WHAT THE TASK REQUIRES
Among the entries, which lines carry the string "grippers"? Copy each of them.

MATERIALS PROVIDED below:

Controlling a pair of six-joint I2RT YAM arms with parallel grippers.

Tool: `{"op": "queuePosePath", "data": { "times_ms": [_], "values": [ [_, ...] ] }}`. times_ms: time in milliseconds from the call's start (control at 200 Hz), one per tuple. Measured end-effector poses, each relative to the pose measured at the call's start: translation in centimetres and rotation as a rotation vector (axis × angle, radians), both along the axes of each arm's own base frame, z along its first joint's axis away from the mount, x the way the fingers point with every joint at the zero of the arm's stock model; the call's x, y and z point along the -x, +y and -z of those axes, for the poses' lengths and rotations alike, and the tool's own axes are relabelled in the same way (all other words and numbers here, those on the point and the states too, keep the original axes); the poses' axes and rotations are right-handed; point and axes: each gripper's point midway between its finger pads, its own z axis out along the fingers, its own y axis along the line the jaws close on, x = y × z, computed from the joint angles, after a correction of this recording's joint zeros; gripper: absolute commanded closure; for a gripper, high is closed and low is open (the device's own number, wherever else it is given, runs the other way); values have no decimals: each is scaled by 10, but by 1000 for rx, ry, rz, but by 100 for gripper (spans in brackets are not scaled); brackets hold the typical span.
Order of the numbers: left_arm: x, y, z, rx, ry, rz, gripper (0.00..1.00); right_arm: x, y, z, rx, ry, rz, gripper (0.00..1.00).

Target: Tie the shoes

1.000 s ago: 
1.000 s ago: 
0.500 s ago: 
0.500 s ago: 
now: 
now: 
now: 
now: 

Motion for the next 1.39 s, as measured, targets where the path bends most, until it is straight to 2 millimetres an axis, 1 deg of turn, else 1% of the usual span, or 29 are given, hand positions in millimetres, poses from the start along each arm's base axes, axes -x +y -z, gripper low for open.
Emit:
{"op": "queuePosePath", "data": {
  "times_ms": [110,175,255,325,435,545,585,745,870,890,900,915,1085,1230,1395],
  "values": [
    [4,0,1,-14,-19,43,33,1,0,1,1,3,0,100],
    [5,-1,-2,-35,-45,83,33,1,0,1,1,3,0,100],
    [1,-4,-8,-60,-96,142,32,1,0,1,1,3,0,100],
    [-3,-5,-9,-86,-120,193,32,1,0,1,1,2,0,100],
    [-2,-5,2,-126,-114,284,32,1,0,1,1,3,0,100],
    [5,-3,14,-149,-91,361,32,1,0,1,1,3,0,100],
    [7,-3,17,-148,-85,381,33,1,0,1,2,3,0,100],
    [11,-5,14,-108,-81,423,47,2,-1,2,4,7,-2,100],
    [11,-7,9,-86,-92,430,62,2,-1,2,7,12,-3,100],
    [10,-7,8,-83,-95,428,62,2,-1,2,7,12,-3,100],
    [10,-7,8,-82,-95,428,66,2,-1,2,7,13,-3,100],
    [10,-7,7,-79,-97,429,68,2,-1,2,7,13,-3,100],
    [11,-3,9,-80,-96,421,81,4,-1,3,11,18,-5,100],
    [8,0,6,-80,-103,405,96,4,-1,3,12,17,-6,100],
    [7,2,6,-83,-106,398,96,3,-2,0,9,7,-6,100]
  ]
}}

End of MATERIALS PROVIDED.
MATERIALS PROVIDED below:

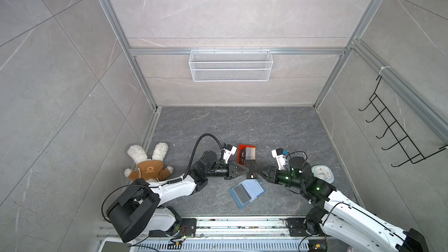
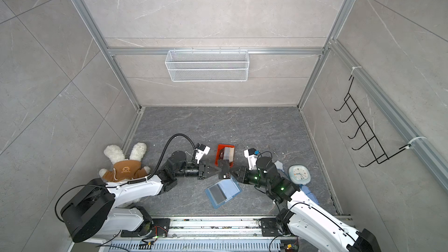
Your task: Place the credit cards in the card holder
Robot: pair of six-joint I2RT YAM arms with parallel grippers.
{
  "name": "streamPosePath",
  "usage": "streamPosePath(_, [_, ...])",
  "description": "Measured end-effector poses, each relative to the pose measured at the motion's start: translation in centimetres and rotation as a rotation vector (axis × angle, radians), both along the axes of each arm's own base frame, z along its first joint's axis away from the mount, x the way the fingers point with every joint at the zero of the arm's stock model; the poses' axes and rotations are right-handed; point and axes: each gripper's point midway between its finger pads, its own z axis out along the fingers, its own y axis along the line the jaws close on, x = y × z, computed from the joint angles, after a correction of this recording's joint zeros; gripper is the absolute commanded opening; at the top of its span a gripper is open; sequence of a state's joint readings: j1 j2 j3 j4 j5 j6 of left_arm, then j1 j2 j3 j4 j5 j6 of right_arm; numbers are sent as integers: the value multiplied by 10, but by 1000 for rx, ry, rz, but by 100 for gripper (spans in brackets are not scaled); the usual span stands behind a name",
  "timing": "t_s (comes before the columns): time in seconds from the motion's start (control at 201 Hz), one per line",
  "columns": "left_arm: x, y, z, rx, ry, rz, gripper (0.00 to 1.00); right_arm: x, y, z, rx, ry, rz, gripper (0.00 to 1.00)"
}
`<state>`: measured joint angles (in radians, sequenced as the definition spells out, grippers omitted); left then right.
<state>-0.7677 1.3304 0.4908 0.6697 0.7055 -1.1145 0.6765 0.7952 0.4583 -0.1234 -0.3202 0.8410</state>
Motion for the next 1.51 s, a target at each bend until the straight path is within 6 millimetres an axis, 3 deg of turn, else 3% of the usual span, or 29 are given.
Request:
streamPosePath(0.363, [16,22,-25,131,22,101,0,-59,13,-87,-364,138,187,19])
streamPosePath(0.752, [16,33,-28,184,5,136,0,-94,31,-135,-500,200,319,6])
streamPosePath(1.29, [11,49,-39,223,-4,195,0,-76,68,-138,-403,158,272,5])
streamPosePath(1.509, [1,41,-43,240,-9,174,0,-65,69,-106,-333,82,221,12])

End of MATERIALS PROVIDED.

SOLVED PROBLEM
Controlling a pair of six-joint I2RT YAM arms with parallel grippers.
Robot: pair of six-joint I2RT YAM arms with parallel grippers.
`<state>`: measured joint angles (in radians, sequenced as the definition spells out, grippers omitted); left then right.

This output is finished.